Understandably, most bakers try to maximise their sales but now I’m old and decrepit, I’m playing a balancing act – I’m hand-mixing – I don’t want to mix more than 30 and I don’t want to sell less than 20. Over nine weeks I’m averaging 24.

This week was the full 30, 10 of which were focaccia.

My lastest piece of kit is 10 20cm loose-bottom sandwich tins. No idea what to do with the loose bottoms but the I’m using the rims in conjunction with the pizza tins to bake focacce and deep-pan pizza.

Now I don’t even need the rack – they stack happily on top of each other.

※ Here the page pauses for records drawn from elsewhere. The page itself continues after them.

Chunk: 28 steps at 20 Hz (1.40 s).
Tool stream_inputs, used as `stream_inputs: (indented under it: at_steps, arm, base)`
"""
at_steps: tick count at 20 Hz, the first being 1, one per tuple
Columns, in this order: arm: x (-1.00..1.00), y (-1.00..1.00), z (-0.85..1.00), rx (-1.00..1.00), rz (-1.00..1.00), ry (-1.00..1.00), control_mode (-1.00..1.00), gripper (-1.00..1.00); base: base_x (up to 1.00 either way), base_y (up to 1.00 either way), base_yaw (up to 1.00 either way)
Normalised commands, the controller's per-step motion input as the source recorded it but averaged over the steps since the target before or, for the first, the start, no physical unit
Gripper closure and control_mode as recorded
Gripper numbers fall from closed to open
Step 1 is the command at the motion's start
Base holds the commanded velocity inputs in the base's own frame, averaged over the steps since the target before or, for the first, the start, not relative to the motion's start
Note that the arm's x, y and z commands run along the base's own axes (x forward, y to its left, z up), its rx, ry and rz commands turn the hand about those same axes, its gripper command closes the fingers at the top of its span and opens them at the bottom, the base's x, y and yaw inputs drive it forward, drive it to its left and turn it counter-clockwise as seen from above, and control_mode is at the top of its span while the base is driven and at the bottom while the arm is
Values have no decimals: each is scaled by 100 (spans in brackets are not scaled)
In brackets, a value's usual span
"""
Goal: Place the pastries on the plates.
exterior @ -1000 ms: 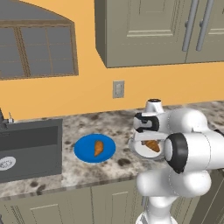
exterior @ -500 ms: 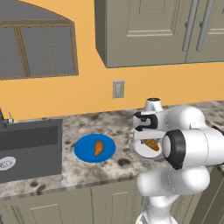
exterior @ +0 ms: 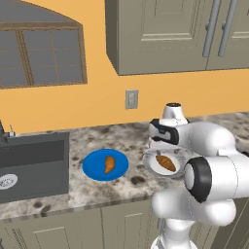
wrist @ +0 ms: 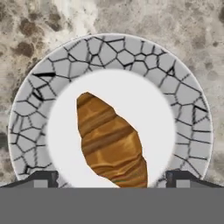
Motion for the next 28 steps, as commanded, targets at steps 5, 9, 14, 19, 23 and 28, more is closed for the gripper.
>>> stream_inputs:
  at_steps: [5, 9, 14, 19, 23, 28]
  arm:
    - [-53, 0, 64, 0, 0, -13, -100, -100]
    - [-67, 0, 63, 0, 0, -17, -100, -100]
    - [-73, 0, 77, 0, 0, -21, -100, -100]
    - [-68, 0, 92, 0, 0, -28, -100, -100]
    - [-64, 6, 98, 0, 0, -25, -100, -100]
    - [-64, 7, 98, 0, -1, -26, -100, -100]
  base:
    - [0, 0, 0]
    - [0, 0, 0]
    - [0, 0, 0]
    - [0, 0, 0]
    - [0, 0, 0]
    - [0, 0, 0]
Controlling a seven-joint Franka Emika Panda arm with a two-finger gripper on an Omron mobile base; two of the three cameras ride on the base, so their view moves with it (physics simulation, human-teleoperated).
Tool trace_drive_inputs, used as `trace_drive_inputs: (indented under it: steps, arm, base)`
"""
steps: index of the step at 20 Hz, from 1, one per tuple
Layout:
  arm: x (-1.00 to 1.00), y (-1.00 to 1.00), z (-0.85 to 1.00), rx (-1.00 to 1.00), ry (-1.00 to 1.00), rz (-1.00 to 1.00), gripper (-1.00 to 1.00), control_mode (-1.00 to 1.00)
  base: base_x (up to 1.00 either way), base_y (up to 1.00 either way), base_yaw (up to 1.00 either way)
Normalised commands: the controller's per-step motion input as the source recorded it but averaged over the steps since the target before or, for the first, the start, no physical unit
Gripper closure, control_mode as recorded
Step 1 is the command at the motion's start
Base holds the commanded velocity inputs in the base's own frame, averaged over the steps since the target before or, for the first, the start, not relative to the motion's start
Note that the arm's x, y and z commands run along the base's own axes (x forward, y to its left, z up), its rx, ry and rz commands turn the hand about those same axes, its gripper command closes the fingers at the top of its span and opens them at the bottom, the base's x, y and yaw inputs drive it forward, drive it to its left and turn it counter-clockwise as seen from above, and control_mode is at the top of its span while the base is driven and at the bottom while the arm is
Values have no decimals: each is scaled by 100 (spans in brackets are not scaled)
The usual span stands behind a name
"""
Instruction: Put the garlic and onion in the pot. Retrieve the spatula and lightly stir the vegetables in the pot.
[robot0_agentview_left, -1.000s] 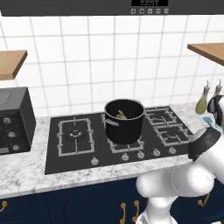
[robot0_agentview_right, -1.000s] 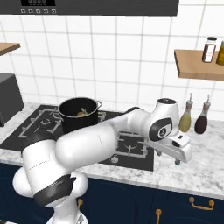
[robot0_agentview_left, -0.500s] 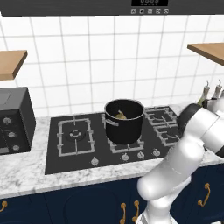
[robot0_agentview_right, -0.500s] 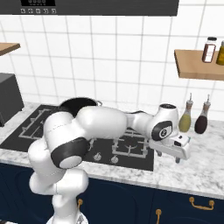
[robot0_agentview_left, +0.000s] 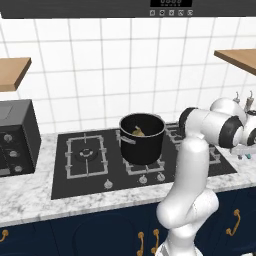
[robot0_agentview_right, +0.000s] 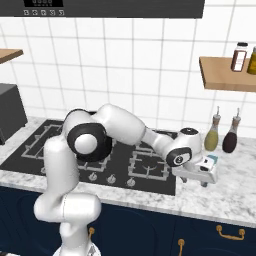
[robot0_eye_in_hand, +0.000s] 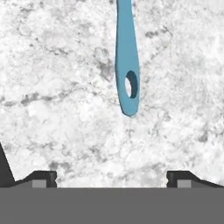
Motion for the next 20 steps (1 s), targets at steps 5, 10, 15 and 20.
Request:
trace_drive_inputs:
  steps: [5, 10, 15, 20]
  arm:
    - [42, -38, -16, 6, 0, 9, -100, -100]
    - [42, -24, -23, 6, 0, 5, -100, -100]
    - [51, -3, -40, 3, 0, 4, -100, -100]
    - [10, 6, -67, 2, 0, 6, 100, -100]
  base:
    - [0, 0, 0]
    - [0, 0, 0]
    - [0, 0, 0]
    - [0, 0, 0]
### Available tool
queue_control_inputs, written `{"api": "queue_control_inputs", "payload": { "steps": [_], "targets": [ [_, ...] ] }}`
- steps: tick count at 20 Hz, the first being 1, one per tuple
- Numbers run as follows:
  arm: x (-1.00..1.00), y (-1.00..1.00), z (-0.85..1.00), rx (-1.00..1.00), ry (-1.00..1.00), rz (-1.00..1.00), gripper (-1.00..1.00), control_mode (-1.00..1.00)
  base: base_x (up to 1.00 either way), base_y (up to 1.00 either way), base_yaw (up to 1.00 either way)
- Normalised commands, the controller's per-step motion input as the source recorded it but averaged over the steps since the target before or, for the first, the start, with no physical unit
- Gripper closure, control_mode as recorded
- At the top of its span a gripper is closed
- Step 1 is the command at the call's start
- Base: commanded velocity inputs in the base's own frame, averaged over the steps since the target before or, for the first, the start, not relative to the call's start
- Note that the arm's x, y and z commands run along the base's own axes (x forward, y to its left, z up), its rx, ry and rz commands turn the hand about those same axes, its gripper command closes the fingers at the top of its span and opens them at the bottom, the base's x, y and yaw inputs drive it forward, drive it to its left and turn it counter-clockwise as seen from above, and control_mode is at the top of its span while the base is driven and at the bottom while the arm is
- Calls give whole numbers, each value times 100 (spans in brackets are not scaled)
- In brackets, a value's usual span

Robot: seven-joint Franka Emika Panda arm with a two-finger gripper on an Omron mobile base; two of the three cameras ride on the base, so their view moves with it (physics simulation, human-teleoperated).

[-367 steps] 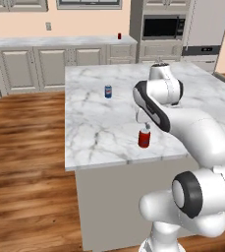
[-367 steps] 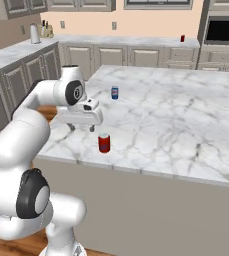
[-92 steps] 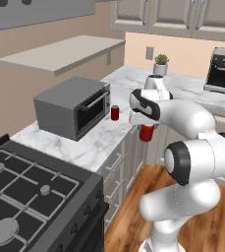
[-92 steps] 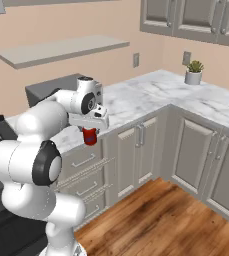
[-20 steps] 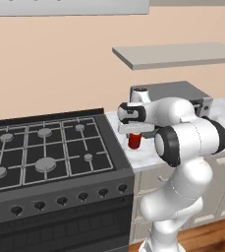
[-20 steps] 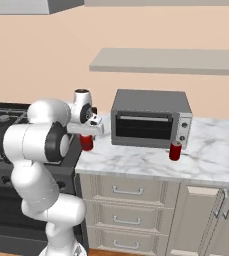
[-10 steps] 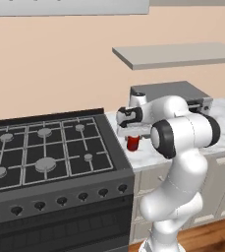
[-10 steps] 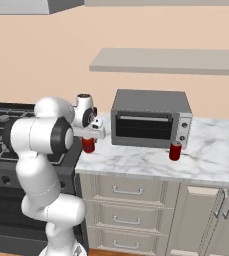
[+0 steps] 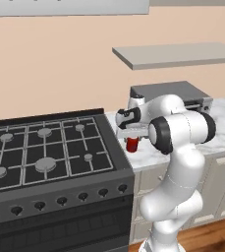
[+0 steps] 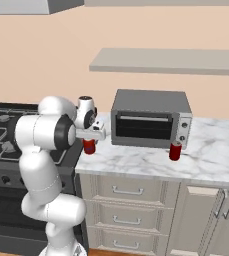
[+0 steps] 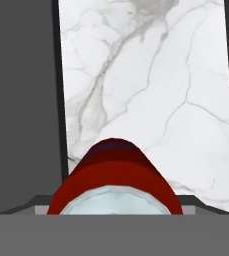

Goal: Four empty soda cans are scattered around the kitchen. Gather all the cans and cluster them next to the stove for recycling.

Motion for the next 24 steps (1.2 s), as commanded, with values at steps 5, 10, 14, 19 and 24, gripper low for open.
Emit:
{"api": "queue_control_inputs", "payload": {
  "steps": [5,10,14,19,24],
  "targets": [
    [8,0,-17,0,0,0,100,-100,0,0,0],
    [1,0,0,0,0,0,-100,-100,0,0,0],
    [0,0,-2,0,0,0,-100,-100,0,0,0],
    [0,0,0,0,-6,0,-100,-100,0,0,0],
    [-1,-2,5,0,-7,0,-100,-100,0,0,0]
  ]
}}
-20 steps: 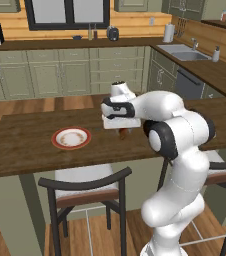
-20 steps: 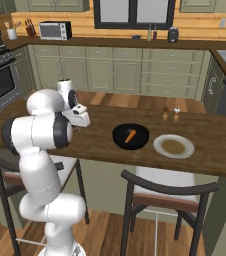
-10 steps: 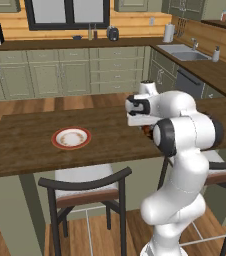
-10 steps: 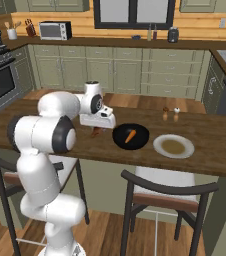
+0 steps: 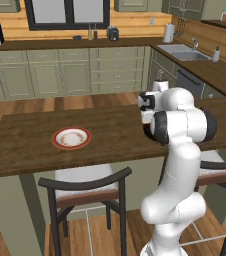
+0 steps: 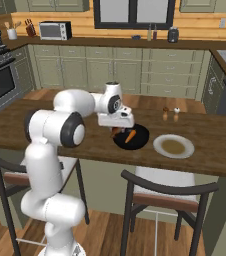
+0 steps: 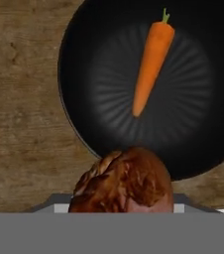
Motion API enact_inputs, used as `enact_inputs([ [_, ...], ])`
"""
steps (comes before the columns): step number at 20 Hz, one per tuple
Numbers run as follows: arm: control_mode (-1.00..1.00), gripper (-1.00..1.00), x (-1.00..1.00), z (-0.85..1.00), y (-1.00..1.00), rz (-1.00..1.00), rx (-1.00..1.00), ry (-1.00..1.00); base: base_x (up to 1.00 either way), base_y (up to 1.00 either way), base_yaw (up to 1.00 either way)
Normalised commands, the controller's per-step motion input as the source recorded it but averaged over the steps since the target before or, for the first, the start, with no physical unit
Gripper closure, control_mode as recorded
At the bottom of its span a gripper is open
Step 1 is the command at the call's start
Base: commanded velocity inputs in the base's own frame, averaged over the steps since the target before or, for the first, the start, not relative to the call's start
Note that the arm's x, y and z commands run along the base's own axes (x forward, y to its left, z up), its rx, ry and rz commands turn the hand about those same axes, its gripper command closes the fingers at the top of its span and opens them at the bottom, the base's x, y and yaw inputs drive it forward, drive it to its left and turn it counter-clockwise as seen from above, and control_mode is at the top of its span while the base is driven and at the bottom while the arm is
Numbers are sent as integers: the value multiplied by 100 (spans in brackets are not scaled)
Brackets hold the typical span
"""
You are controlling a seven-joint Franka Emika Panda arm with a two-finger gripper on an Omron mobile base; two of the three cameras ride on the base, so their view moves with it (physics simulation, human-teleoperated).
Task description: Pick the chicken drumstick and carrot from their plates and place them in the bowl. Then put the bowl in the fridge.
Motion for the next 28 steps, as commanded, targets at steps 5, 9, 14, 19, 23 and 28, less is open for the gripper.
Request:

A recent change is moving from my old focaccia dough formulas to using my 80% hydration dough – – which is fermented in the fridge for 72 hours. This has the big advantage of being mixed three days before the other doughs. So this week, with 10 of my 30 orders being focaccia, I have a third of my orders already mixed reducing the strain on the old body.

Dough scaled at 340g for the 20cm ring. About 3½ hours prove. Baked at 250C for about 18 minutes with swapping round of tins and lowering the temperature towards the end (what’s known as judgement).

So I get nice even breads and, as they will be delivered with a load of other produce, they get neatly packed in pizza boxes for their own protection.